On my second or third visit that summer I struck up a conversation with a chap, possibly a year or so older than me, by the name of Chris. He was good-looking, well spoken, also at university, and only a little less timid than me, and at the end of the afternoon we had agreed to meet again the following weekend, same time, same place, weather permitting. The next weekend was indeed sunbathing weather and we duly met, applied sun tan oil to one another's back and shared a pleasant couple of hours in the sun. Chris had the use of a family car; after a while he offered to drive further along the beach to a quiet spot where we might have some privacy.

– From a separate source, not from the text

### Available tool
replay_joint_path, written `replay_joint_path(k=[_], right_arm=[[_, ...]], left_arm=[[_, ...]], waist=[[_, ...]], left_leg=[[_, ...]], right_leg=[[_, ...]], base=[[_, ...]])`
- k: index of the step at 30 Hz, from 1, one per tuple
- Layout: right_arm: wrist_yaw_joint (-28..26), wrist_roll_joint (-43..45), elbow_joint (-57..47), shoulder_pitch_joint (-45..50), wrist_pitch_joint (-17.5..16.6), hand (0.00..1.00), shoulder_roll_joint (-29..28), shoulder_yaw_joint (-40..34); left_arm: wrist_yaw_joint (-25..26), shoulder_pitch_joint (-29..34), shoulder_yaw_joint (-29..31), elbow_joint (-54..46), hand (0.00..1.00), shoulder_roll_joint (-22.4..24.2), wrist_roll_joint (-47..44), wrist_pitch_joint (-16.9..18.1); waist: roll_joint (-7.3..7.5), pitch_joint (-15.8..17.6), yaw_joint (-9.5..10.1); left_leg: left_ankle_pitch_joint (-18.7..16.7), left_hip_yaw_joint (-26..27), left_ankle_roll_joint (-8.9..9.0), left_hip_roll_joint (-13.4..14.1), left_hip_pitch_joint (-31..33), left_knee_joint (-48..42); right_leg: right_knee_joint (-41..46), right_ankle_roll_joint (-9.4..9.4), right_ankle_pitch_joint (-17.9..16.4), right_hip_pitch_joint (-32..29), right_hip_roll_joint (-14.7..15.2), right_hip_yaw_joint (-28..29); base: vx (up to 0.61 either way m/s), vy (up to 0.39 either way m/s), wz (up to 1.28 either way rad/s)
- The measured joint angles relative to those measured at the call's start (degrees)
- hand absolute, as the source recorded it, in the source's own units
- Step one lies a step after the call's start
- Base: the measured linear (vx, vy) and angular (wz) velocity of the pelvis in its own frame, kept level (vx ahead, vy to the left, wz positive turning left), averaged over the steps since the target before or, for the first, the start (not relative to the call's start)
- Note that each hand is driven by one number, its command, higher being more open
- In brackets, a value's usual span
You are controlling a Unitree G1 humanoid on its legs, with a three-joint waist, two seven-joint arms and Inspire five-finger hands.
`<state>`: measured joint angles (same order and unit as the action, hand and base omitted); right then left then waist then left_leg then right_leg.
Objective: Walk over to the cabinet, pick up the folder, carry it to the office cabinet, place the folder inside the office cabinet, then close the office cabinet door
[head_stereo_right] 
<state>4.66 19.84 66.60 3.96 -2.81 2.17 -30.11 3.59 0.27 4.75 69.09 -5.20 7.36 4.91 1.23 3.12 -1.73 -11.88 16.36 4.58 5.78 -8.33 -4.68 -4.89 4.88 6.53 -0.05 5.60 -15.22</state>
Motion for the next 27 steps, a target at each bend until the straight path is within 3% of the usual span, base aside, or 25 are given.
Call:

I was keen, so we drove a few kilometres to an isolated bit of scrubland in what is now the Westgate Bridge park, folded down the backs of the front seats in the car, got our gear off again, and enjoyed some hot sex … hot in both senses of the word, as there was little shade and the car was so hot we were quickly dripping with perspiration. This time I learned what ‘69' meant sexually, and that it worked for both homosexual and heterosexual couples. I couldn't imagine doing such a thing with any of the women I knew … but it was great fun with Chris!